◆ Exercise prompt
Find every line in the records below that holds the word "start", and copy each one.

== Given information

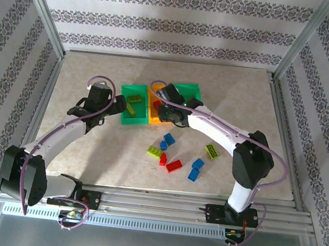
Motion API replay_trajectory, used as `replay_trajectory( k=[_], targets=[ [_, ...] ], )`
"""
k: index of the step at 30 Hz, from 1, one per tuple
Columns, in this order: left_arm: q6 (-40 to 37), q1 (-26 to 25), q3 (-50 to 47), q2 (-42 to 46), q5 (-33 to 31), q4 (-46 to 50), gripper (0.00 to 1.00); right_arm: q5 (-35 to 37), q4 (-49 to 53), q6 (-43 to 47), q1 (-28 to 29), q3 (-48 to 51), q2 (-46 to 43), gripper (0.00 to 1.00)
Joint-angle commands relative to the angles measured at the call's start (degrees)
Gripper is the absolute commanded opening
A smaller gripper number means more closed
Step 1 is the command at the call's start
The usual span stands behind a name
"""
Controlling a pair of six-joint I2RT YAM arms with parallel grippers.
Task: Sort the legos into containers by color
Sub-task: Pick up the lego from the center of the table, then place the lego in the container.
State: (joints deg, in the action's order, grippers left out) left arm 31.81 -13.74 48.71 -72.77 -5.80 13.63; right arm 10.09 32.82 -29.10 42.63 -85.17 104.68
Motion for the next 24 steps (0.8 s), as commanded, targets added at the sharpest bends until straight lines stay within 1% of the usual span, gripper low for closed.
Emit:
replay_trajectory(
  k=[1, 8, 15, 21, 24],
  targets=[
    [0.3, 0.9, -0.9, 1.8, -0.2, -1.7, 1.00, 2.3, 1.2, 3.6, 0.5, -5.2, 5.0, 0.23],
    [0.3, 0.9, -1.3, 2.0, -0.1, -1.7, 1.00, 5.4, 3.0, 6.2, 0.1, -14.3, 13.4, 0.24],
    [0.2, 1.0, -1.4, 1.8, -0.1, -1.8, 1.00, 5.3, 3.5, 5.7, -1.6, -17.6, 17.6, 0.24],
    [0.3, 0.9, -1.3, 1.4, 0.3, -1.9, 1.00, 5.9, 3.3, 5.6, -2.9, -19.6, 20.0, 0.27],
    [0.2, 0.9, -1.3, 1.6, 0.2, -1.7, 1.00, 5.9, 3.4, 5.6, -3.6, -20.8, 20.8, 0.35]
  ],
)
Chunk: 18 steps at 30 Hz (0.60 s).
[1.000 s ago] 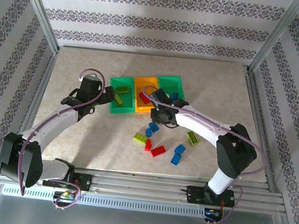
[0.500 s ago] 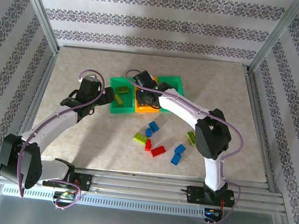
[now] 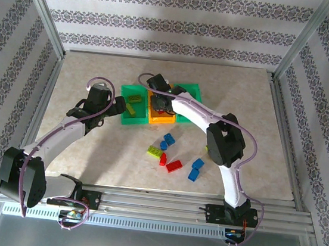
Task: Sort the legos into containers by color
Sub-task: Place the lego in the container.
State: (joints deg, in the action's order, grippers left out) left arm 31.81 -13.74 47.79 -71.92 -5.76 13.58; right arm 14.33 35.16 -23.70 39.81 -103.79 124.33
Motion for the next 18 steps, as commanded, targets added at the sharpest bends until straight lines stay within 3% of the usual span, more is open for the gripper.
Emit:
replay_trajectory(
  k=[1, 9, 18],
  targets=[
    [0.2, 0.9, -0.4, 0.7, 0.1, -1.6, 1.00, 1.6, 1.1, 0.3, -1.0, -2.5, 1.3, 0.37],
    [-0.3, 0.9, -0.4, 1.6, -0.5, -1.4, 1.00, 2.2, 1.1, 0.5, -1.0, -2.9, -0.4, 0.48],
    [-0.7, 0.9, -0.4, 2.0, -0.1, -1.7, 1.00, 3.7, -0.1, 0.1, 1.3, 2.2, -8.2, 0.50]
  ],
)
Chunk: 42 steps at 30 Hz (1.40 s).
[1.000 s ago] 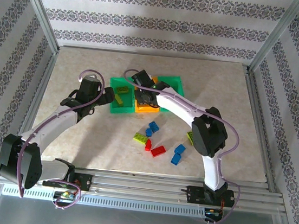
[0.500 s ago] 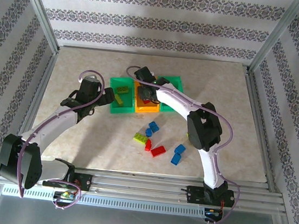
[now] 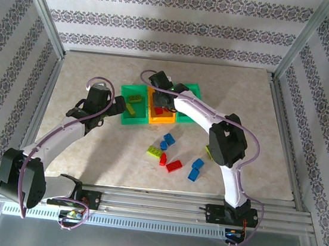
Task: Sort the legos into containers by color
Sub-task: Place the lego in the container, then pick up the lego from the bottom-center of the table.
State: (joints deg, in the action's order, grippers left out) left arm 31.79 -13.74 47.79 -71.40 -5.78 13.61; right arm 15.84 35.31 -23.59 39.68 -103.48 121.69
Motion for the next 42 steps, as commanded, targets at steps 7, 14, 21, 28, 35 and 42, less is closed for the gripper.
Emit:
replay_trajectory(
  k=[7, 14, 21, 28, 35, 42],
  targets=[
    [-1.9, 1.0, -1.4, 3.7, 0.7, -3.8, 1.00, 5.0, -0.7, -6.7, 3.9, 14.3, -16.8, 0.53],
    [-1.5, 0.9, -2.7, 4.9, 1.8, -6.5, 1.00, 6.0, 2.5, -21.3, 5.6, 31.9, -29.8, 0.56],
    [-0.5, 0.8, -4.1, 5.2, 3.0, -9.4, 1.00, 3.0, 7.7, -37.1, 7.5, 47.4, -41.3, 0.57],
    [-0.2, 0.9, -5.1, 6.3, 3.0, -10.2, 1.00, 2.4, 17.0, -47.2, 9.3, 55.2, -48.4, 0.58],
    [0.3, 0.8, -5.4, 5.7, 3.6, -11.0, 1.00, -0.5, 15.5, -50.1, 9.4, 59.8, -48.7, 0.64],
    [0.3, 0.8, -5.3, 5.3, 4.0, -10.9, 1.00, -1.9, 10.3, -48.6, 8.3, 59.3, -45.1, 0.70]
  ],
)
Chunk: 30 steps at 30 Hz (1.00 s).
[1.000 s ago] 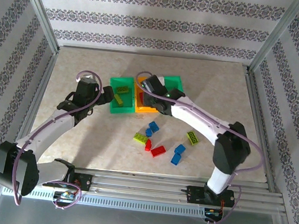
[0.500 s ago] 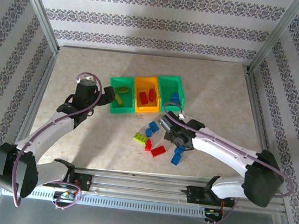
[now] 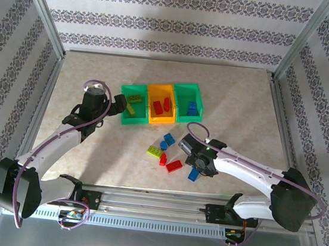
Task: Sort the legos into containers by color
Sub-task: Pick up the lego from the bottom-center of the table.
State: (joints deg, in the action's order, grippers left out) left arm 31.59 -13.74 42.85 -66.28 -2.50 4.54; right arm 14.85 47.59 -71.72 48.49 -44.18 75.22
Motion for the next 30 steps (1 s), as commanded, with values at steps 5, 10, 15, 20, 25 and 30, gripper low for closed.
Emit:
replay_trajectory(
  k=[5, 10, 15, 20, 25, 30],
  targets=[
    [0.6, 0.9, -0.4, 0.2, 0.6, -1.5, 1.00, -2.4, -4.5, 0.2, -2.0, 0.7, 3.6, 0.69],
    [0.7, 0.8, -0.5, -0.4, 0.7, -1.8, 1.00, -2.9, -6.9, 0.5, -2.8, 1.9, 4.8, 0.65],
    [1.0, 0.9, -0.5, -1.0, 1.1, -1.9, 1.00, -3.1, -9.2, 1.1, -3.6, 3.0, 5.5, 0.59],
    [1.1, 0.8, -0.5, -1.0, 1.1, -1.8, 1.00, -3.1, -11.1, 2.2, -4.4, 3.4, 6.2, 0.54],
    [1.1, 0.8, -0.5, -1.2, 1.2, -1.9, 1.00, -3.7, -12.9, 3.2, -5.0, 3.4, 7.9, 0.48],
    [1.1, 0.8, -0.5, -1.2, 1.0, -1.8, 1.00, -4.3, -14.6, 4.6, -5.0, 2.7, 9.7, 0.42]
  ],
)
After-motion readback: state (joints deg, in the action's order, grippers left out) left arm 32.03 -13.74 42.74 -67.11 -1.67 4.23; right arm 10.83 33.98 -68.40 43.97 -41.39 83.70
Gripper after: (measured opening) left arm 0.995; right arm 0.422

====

◆ Exercise output
Joint-angle commands relative to the angles measured at the call's start (degrees)
Step 1 is the command at the call's start

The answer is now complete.